%%

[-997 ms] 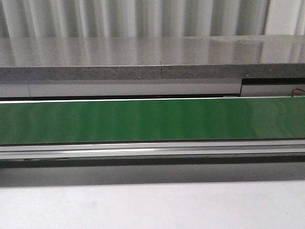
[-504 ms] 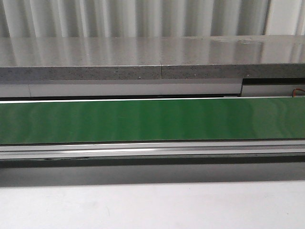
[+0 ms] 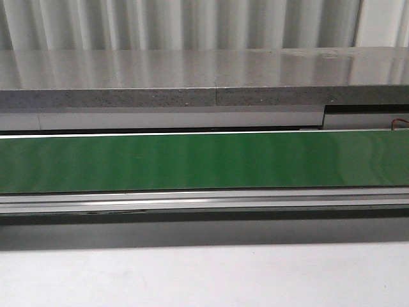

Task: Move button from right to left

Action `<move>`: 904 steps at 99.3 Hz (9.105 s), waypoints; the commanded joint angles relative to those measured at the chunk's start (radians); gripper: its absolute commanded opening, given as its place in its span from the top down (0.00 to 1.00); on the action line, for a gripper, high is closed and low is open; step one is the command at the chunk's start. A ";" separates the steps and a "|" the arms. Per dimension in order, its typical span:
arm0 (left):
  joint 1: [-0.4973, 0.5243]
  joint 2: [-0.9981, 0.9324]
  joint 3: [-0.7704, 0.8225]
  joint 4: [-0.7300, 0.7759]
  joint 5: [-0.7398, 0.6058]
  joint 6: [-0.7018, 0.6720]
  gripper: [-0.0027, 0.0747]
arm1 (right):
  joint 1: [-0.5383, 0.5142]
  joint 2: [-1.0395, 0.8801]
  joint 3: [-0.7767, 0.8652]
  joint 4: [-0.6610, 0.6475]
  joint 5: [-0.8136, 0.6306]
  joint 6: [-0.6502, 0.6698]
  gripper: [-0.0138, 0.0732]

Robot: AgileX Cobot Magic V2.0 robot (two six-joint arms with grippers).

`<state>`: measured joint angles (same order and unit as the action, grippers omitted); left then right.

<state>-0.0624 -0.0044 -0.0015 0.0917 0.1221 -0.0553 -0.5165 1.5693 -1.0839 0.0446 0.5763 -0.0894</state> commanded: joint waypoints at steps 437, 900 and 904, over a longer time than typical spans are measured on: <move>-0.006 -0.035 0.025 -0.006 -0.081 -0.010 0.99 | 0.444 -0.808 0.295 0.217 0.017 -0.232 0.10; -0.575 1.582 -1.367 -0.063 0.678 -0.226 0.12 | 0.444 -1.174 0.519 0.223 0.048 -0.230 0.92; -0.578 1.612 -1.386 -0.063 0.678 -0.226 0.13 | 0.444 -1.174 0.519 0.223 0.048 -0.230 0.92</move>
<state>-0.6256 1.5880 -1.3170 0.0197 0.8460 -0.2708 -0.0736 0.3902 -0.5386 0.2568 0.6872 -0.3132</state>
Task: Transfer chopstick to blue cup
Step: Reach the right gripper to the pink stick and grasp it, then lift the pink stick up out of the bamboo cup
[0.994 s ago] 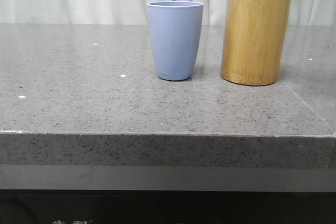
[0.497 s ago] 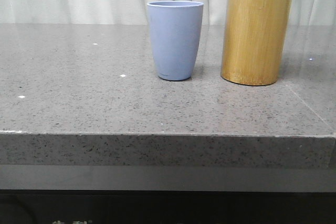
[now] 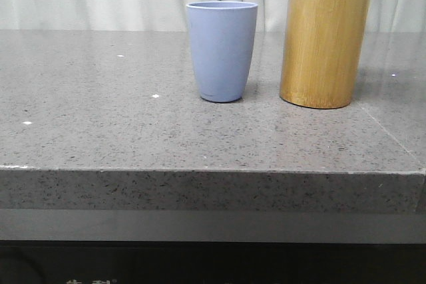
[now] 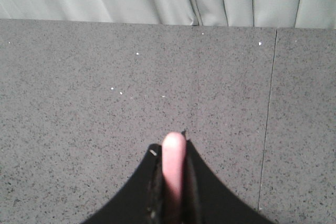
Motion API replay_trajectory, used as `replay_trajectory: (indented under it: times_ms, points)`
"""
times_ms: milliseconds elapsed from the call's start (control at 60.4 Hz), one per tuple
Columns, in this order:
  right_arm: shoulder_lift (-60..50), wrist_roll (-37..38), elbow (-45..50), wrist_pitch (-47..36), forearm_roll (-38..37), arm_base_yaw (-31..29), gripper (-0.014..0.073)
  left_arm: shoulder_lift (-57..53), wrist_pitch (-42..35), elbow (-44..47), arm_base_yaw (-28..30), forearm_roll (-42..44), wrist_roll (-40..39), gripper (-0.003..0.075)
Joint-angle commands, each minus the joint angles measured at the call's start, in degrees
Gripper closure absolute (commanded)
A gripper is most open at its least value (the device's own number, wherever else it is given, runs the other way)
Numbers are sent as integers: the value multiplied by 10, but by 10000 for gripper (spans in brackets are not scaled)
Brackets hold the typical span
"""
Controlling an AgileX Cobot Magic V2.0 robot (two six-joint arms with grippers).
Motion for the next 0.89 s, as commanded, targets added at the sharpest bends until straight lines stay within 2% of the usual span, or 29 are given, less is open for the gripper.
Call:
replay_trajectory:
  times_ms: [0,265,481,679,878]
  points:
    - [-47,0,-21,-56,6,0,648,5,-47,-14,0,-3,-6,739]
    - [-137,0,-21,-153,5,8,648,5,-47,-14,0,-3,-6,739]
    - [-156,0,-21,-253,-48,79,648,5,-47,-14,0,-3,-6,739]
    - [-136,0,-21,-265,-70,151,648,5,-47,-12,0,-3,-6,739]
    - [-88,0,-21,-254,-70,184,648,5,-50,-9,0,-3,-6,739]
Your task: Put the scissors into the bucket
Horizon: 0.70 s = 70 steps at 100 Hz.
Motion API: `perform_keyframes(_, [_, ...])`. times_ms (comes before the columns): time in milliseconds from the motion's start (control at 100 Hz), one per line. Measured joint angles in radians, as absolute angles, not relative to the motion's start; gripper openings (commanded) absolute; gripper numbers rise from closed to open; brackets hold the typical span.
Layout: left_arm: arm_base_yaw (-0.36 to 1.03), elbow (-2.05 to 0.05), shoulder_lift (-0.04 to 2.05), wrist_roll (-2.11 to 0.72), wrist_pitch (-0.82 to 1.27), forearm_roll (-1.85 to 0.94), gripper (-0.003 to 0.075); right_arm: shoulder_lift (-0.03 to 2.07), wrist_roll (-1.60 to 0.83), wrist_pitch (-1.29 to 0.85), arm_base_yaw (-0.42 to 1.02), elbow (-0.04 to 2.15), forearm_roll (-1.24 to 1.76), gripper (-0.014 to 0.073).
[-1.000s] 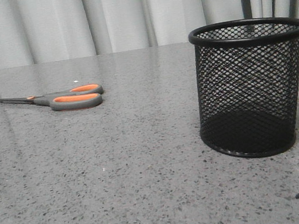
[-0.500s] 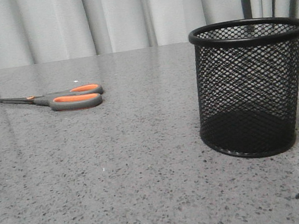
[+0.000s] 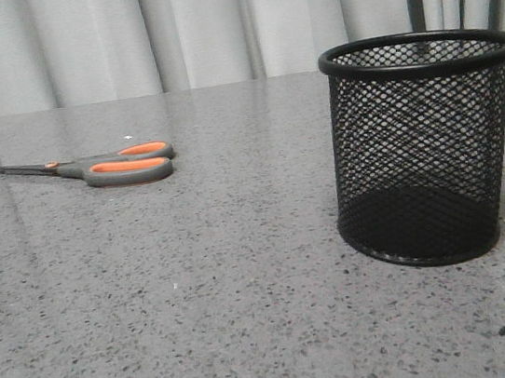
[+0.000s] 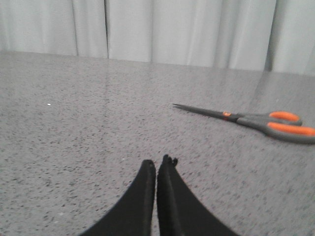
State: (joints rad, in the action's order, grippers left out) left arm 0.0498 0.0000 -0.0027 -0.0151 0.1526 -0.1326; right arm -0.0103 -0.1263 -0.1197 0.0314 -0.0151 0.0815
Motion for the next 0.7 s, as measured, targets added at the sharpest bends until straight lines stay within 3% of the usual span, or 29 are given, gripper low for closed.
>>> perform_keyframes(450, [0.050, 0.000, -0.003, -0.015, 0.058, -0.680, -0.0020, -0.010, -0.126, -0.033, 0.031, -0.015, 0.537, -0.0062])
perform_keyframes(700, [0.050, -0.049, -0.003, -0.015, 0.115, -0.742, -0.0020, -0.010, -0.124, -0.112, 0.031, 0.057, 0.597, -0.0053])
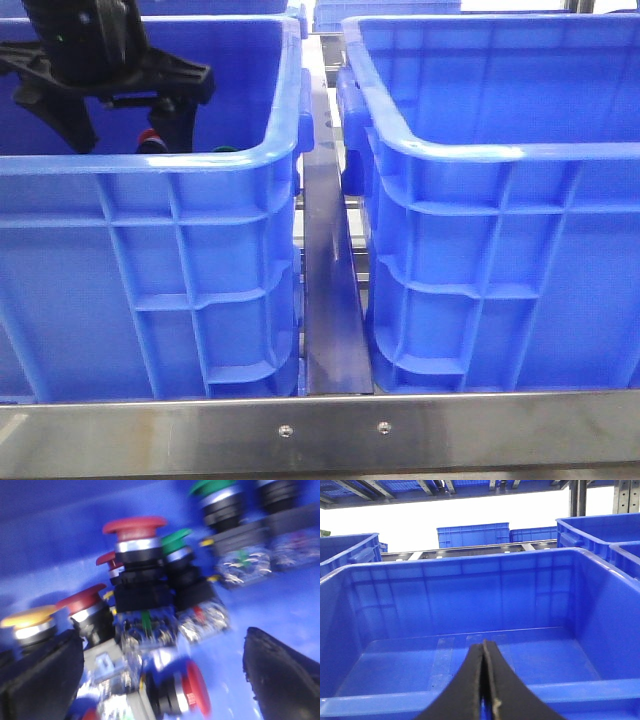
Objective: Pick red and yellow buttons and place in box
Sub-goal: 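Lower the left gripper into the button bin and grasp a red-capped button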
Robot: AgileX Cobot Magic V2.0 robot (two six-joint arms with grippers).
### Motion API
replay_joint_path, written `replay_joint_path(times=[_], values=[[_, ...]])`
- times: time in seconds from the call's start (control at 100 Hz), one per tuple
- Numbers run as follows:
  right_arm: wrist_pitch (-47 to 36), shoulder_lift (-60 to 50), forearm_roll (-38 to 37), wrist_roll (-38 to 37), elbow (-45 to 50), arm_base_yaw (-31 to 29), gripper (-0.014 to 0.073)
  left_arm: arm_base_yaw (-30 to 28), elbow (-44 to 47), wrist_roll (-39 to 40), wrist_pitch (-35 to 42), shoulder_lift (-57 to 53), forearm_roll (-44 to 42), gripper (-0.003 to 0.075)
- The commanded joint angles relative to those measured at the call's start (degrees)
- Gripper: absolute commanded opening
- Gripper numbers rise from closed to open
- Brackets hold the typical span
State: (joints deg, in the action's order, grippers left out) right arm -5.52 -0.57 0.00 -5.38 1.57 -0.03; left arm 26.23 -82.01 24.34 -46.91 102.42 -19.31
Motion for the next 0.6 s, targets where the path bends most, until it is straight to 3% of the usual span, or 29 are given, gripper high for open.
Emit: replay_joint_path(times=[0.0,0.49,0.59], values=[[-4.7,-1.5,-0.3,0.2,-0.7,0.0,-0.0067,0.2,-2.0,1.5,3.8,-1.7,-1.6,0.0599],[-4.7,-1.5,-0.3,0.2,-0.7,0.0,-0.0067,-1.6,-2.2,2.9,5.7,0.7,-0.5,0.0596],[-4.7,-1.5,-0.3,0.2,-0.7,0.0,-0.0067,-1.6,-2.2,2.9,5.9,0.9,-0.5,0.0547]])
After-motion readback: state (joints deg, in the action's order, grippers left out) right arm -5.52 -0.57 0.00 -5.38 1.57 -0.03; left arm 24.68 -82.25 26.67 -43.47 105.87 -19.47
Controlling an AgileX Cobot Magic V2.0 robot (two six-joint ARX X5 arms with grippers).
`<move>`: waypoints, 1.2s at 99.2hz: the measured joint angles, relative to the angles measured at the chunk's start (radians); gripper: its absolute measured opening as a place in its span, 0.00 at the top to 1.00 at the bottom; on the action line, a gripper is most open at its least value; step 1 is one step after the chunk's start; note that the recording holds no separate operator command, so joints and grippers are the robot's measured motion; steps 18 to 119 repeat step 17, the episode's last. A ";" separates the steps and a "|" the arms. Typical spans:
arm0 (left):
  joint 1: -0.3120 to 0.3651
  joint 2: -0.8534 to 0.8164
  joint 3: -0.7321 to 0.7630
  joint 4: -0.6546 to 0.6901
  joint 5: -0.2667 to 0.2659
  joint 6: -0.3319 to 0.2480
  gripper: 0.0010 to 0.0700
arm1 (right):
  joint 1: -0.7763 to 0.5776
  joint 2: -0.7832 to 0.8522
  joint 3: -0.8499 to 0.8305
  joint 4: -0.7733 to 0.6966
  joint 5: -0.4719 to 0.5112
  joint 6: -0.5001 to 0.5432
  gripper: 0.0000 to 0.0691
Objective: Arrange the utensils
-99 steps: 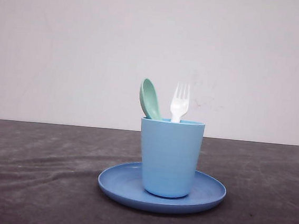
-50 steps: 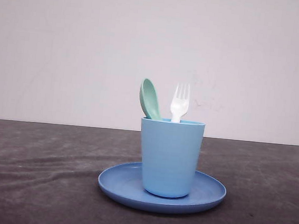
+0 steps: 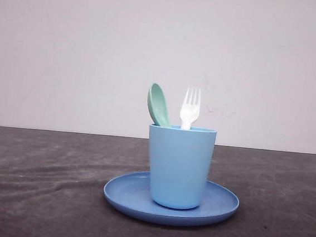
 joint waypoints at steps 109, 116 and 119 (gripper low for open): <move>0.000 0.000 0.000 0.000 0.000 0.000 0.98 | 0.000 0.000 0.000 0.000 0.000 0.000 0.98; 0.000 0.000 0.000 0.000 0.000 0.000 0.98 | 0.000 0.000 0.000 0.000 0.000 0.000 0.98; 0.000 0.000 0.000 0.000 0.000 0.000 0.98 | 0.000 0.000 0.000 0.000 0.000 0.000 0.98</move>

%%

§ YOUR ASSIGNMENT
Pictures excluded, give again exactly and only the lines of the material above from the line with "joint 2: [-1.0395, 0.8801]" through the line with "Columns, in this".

§ SOLUTION FOR THIS PROBLEM
  joint 2: [-1.0395, 0.8801]
  joint 3: [-0.7767, 0.8652]
  joint 4: [-0.6610, 0.6475]
  joint 5: [-0.8136, 0.6306]
  joint 6: [-0.6502, 0.6698]
  gripper: [-0.0138, 0.0732]

Robot: AgileX Cobot Magic V2.0 robot (two six-joint arms with grippers).

`<state>`: measured joint angles (same order and unit as the action, grippers omitted); left then right.

<state>-0.0624 -0.0044 -0.0015 0.0917 0.1221 -0.0553 -0.5165 1.5693 -1.0839 0.0446 0.5763 -0.0894</state> commanded: joint waypoints at steps 437, 900 and 904, over a longer time than typical spans are measured on: <move>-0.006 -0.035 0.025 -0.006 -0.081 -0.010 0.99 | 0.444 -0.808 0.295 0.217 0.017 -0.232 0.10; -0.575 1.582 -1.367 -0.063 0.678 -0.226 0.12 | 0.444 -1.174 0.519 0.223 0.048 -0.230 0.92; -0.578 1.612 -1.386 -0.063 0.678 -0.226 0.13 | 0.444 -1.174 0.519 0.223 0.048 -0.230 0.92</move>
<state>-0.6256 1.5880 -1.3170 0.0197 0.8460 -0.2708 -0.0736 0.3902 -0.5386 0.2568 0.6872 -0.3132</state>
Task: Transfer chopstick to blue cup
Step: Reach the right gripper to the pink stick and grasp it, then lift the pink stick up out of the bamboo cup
[0.994 s ago] 
[0.497 s ago] 
[now] 
[now] 
Motion API replay_trajectory, used as `replay_trajectory: (indented under it: times_ms, points)`
"""
times_ms: milliseconds elapsed from the call's start (control at 60.4 Hz), one per tuple
Columns, in this order:

The given output is complete.